Designers plan future cities under the ocean
As life on the Earth's surface becomes increasingly uncertain, Japanese designers propose a radical solution: building new metropolises beneath the waves. Will it ever happen?
Ocean view
Imagine it is the near future, and life on Earth's surface has become impossible. Rising sea levels have swamped the world's major cities like New York and London and overcrowding and rising property prices are leaving millions without proper homes.
In the recent blockbuster 'Interstellar', mankind had to search for a new home planet in a distant galaxy. However, a Japanese design firm says our future cities will still be on Earth, but deep beneath the ocean waves.
Shimuzu Corp has drawn up plans for an underwater city of 5,000 people that will 'capitalise on all the infinite possibilities of the deep sea'. The company is completely serious and estimates that building it will cost 16bn. The technology to sustain so many lives under water, it says, is only 15 years away.
A group of humans already live underwater: the aquanauts. A university in Florida set up a research station 20m below the ocean's surface in 1993; it can support up to six aquanauts at a time. The station has no doors, as air pressure stops water seeping inside, and it has a hot shower, a kitchen, electricity and even wifi. 'You're inside the aquarium and the fish are watching you,' says one of its occupants.
A marine expert says we already have the technology to support a community of around 100 under the sea and 'if you had the money and the need, you could do it today'. But supporting more people would require more advanced emergency evacuation systems, air supply and humidity controls and a more efficient way to harness energy, perhaps through wave power.
Shimuzu Corp's design includes a research base from which it hopes will find a way to generate energy from the sea bed. This is connected by a spiral path that leads up to a floating sphere which will house the underwater community. But while the city is theoretically possible, would it ever catch on
Some say that while an underwater hotel might entertain those searching for novelty, no right-minded person would want to make an underwater city their permanent address. No one has yet tried to build even a small underwater village, even though the technology exists, so what is going to change? This would only appeal to the super-rich, and it would be an ecological disaster for sea life.
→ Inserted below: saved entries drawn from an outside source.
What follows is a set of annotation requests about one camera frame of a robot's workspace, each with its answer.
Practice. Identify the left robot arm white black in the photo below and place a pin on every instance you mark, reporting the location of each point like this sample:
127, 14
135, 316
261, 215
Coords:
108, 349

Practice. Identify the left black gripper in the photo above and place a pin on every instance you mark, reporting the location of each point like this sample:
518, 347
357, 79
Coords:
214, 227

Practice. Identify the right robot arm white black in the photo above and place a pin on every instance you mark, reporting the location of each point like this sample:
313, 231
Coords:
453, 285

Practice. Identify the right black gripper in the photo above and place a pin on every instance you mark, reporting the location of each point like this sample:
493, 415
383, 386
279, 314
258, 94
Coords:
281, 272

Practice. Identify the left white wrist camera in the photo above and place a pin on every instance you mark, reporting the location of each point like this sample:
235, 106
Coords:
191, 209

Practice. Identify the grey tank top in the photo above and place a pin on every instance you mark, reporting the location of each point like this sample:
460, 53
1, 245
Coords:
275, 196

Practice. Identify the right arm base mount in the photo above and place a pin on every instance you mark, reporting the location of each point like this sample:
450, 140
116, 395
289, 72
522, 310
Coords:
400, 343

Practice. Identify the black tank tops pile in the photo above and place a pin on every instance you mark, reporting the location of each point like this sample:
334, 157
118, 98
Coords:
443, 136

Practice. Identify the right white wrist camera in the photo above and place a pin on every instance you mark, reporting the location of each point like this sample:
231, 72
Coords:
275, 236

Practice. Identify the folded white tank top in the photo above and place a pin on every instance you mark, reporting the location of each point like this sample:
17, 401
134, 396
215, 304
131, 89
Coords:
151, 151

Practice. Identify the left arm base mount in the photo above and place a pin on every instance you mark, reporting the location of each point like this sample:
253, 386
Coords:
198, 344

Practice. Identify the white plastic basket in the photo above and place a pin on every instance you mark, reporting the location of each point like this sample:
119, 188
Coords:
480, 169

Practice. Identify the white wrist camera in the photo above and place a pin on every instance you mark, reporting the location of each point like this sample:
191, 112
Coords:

Yet Shimuzu Corp says that while building its first city would be expensive, costs would soon come down as designs become more efficient. And mankind may well need alternative ways to live. By the end of the century sea levels are expected to rise by 2.3m, which may well swamp major cities like New York, Guangzhou and Mumbai. If life on land becomes more difficult, living underwater could be an increasingly attractive idea.